◆ Prompt ◆
Leave every image behind and restate the data word for word.

*** Opening Collected data ***

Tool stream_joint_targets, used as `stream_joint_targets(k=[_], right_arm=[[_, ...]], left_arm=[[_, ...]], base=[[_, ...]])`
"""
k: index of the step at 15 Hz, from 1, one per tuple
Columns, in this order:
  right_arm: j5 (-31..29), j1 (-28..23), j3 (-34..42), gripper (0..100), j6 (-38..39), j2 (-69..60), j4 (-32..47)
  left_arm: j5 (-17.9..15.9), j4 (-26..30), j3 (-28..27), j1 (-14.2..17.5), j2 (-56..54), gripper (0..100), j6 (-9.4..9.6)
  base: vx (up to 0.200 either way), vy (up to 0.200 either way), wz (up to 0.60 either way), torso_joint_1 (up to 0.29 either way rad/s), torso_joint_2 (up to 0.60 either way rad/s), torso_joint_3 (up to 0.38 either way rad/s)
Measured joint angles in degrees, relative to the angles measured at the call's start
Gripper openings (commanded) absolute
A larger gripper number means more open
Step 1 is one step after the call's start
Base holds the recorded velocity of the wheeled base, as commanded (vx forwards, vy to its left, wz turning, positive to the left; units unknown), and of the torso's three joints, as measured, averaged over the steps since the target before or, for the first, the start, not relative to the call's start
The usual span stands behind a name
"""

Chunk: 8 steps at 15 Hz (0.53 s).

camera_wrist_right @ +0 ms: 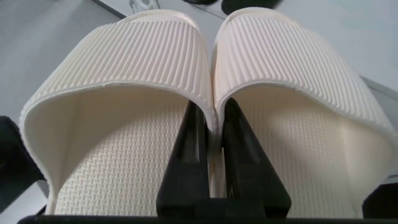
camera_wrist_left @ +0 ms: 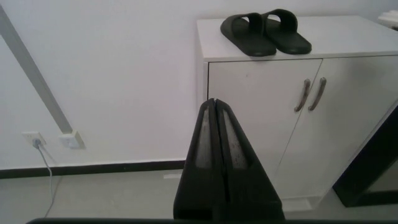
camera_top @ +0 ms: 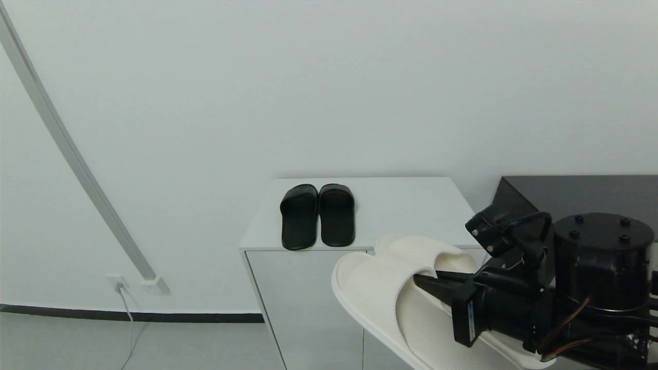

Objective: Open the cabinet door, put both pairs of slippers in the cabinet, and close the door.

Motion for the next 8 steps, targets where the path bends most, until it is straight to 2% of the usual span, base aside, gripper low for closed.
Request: stream_joint_targets(k=[8], right_arm=[[-0.11, -0.09, 0.28, 0, -0.35, 0.02, 0.00]], left_arm=[[0.00, 0.00, 0.00, 0.00, 0.00, 0, 0.00]], base=[[0.000, 0.000, 0.00, 0.000, 0.00, 0.000]])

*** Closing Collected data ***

◆ Result for this exercise ◆
Tool stream_joint_targets, used as `stream_joint_targets(k=[_], right_arm=[[_, ...]], left_arm=[[_, ...]], base=[[_, ...]])`
"""
k: index of the step at 15 Hz, from 1, one per tuple
Columns, in this order:
  right_arm: j5 (-31..29), j1 (-28..23), j3 (-34..42), gripper (0..100), j6 (-38..39), j2 (-69..60), j4 (-32..47)
  left_arm: j5 (-17.9..15.9), j4 (-26..30), j3 (-28..27), j1 (-14.2..17.5), j2 (-56..54), gripper (0..100), j6 (-9.4..9.6)
  base: vx (up to 0.200 either way), vy (up to 0.200 either way), wz (up to 0.60 either way), torso_joint_1 (up to 0.29 either way rad/s), torso_joint_2 (up to 0.60 either way rad/s), torso_joint_3 (up to 0.38 either way rad/s)
Measured joint angles in degrees, relative to the angles measured at the call's start
Gripper openings (commanded) absolute
A larger gripper number means more open
Step 1 is one step after the call's start
Base holds the recorded velocity of the wheeled base, as commanded (vx forwards, vy to its left, wz turning, positive to the left; units unknown), and of the torso's three joints, as measured, averaged over the steps since the target before or, for the first, the start, not relative to the call's start
The usual span stands behind a name
"""

Chunk: 8 steps at 15 Hz (0.53 s).

camera_wrist_right @ +0 ms: 
camera_wrist_left @ +0 ms: 
camera_top @ +0 ms: 

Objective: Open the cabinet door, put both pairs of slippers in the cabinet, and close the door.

Motion for the next 8 steps, targets where the path bends most, until it is straight to 2% of the usual span, base aside, gripper low for closed.
Request: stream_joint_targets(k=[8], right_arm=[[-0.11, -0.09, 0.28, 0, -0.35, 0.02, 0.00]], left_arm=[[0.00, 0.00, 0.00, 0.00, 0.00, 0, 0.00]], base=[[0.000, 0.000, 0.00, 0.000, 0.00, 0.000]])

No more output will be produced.